A local woman’s suggestion that two shovelers she hired to work on her sidewalk Tuesday were racially profiled by Lower Merion police has sparked an investigation.
Deborah Saldana of Penn Wynne, Pa., first shared her story Tuesday night in the Facebook group Lower Merion Community Network.
“We hired two kids to shovel our sidewalk,” Saldana wrote. “These were 'African American' kids (one is actually Haitian), that have come to our house and shoveled before.”
Breaking news and the stories that matter to your neighborhood.
As they were shoveling, Saldana said two police officers stopped them behind her home and ran background checks on them while they sat outside in the cold.
“It just seemed wrong to have them sitting there,” she said. “They didn’t have weapons. They just had shovels sitting to the side.”
Saldana said her father went to check to see what was going on and was told by the officers they were conducting an investigation. The shovelers then went back to work after 20 minutes, according to Saldana.
“The cops came to the door to tell my father that from now on, 'anyone' shoveling in Lower Merion, except if it’s your own property, needs a permit from the township, a $50 permit that has to be valid if they check,” Saldana wrote. “We paid the kids and they were okay, a little shaken up. I wonder if the same would have happened it if was white kids shoveling?”
Saldana also told NBC10 she didn’t buy the officers’ explanation.
“I think it was profiling,” she said. “I hate to say it. I know we live in a really heated climate right now. I would like to think it was the permit. I think it was just a superficial excuse.”
Lower Merion police told NBC10 they are investigating the incident and have made numerous attempts to speak to Saldana but have not yet heard back from her. They also said based on their investigation so far, they made two stops in Penn Wynne at 11 a.m. and 2:40 p.m. for canvassing and soliciting. None of the people stopped were teenagers, according to Lower Merion Police Superintendent Michael McGrath.
“There were a total of five people in two incidents,” said McGrath. “Two gentlemen were in their 40s, two were in their 30s, and one of the 30-year-olds was accompanied by an 18-year-old. We’re not aware of any kids being stopped.”
No permit is required for kids to shovel in the Township, according to McGrath.
“We do want to make it very clear that kids can go out and make after-school money or day-off-from-school money,” he said.
McGrath told NBC10 the two officers involved in the stops are done with their shifts but will be interviewed when they return to work.
McGrath insisted that the reported stops had nothing to do with race and that both encounters were friendly.

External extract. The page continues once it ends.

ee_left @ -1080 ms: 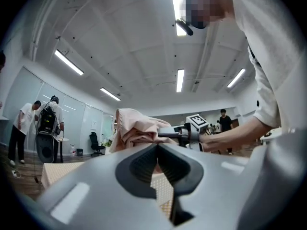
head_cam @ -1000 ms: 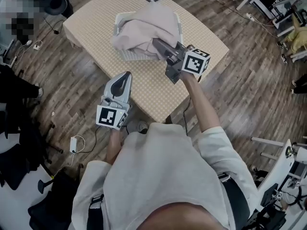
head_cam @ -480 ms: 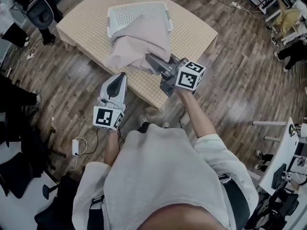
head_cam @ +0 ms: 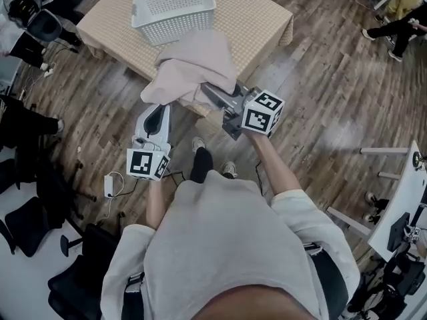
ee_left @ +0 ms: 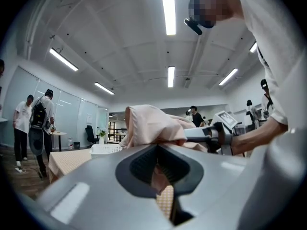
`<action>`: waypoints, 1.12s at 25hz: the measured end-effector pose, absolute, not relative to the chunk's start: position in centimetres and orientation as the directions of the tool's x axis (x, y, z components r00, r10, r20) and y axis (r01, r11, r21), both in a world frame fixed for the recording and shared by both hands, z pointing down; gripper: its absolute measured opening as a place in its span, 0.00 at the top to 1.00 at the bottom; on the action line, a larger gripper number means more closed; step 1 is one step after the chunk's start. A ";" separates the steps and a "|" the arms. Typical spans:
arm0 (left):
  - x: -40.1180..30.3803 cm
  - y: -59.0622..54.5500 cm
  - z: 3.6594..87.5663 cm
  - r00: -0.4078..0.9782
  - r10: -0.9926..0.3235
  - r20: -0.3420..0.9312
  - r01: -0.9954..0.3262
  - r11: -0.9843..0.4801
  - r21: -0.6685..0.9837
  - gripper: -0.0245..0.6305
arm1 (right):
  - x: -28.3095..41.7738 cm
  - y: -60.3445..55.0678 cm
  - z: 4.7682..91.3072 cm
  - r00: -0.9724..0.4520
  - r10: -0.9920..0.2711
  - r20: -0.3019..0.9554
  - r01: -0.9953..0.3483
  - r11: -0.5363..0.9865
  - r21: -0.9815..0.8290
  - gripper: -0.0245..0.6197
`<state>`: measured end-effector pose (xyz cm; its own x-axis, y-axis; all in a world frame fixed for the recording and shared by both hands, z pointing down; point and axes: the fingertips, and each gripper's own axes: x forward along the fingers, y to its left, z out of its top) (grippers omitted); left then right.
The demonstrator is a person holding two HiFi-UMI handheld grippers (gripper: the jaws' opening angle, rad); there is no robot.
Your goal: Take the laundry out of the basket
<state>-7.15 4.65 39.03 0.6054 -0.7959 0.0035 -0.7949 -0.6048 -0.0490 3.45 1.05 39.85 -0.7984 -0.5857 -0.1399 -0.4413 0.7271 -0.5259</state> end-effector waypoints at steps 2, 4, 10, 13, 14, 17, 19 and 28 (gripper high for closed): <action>-6.2 6.8 39.6 0.603 -0.798 0.018 -0.797 -0.603 -0.042 0.95 | 4.4 3.5 40.4 -0.797 -0.589 -0.135 -0.446 0.725 -0.525 0.80; -5.1 8.6 40.0 0.605 -0.795 0.031 -0.794 -0.606 -0.046 0.95 | 5.3 5.9 40.7 -0.797 -0.588 -0.138 -0.441 0.723 -0.532 0.80; -4.4 11.9 39.9 0.617 -0.786 0.047 -0.782 -0.618 -0.078 0.95 | 7.0 11.6 41.2 -0.771 -0.621 -0.141 -0.468 0.703 -0.536 0.80; -4.7 12.8 39.6 0.611 -0.791 0.029 -0.789 -0.611 -0.062 0.95 | 7.4 13.1 40.2 -0.748 -0.647 -0.151 -0.488 0.690 -0.534 0.80; -5.0 12.9 39.5 0.608 -0.794 0.020 -0.792 -0.608 -0.052 0.95 | 7.4 13.4 39.9 -0.740 -0.655 -0.154 -0.497 0.686 -0.531 0.80; -6.5 13.6 39.4 0.598 -0.802 0.002 -0.801 -0.598 -0.025 0.95 | 6.9 14.4 39.3 -0.727 -0.670 -0.151 -0.523 0.684 -0.509 0.80; -7.2 13.9 39.6 0.593 -0.805 0.002 -0.805 -0.593 -0.012 0.95 | 6.4 14.6 39.3 -0.726 -0.673 -0.143 -0.535 0.683 -0.497 0.80; -9.4 14.4 39.7 0.603 -0.798 0.000 -0.798 -0.603 -0.017 0.95 | 4.2 13.8 38.9 -0.715 -0.687 -0.128 -0.567 0.677 -0.470 0.80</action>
<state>-9.35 14.41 39.73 0.6030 -0.7977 -0.0003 -0.7976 -0.6029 -0.0172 4.24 13.82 38.87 -0.7152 -0.6872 -0.1275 -0.5667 0.6769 -0.4697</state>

“The officers were stopping them because they were soliciting for business in the neighborhood,” McGrath said. “We made stops for that 141 times last year in documented incidents because the township code requires anybody making any business-type solicitation to have a permit and give identification. This is something the community has requested for many years and it’s been on the books for decades... As far as them not being placed in police cars, that would be confining somebody when it wasn’t warranted in this case. When it came back that there may be an issue of a warrant, at that point those people were asked to sit on the curb until we resolved the issue. They were both cleared up. Nobody was arrested. Nobody was handcuffed.”
Saldana told NBC10 she doesn't know for sure whether the shovelers she hired are teenagers, even though she believes they are. Despite this, she also doesn't believe their age is the real issue.
"I've never seen any white kids stopped for their permit regardless of age," she said. "I still have to wonder. I don't jump to conclusions. I don't pass judgments very quickly. But it was just my gut instinct, because you never see anybody else stopped. So that's kind of the logical deduction."